* Work order: Set down the data below word for word, and leave the images aside.

* Supplied material:
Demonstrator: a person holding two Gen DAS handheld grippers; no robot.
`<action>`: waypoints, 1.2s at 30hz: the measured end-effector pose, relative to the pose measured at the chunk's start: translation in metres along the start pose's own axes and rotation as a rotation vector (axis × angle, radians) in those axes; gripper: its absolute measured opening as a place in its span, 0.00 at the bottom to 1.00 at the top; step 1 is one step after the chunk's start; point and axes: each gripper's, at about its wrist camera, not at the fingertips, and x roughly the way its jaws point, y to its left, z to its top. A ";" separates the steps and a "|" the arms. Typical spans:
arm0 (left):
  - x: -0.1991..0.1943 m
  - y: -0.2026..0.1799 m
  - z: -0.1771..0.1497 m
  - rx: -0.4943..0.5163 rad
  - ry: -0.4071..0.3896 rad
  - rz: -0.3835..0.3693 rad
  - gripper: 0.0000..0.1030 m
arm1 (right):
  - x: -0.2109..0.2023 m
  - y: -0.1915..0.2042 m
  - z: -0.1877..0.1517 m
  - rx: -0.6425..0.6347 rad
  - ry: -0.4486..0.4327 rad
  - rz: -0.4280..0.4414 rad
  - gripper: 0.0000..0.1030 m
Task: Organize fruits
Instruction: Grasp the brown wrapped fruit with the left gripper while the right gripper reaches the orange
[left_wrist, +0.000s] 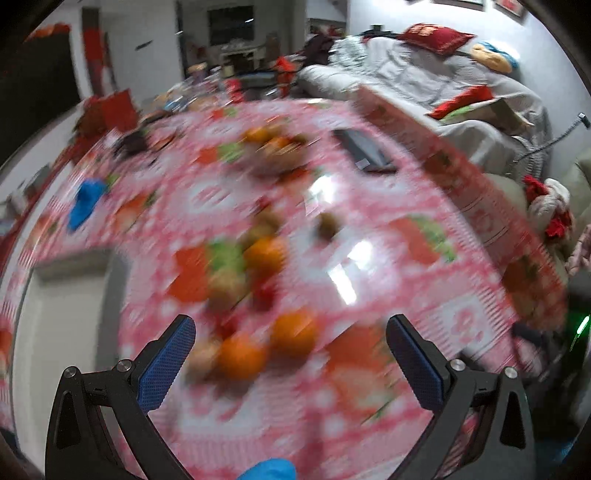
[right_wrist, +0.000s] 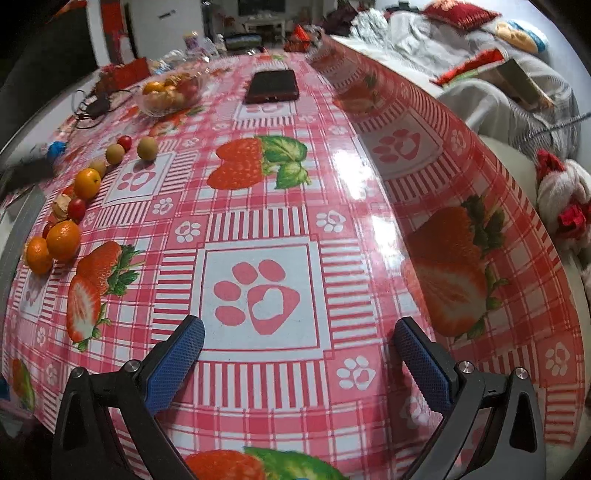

* Problem solution:
Demonstrator: a person holding two Gen DAS handheld grippers; no robot.
`<action>`: waypoints, 1.2s at 30hz: the measured end-effector pose, relative to the pose measured at the chunk's start: translation in metres along the start pose's own axes and rotation as a rotation vector (axis × angle, radians) in those axes; gripper: its absolute measured opening as a place in its span, 0.00 at the bottom to 1.00 at the top; step 1 is one step after the chunk's start; point and axes: each gripper's, at about its wrist camera, not at the fingertips, and x roughly the way its jaws point, y to its left, z to its top. A ";" separates the steps and a "|" the arms. Typical spans:
arm0 (left):
  - x: -0.1991..0.1943 m
  - y: -0.2026..0.1799 m
  - z: -0.1771..0.1497 m
  - rx: -0.4943..0.5163 rad
  - ry: -0.4071..0.3896 rad
  - rz: -0.3835..0.3693 rad
  - gripper: 0.0000..0.1030 m
arm1 (right):
  - x: -0.2109..0.2023 m
  - y: -0.1915..0.2042 m
  - z: -0.1877..0.1517 m
  - rx: -0.6425..0.6347 rad
  - ry: -0.4486..0.4327 rad
  - rz: -0.4280..0.4414 rad
  - gripper: 0.0000..0.1030 m
Task: Organize fruits
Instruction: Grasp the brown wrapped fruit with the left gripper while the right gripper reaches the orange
[left_wrist, +0.000s] 
[right_wrist, +0.000s] 

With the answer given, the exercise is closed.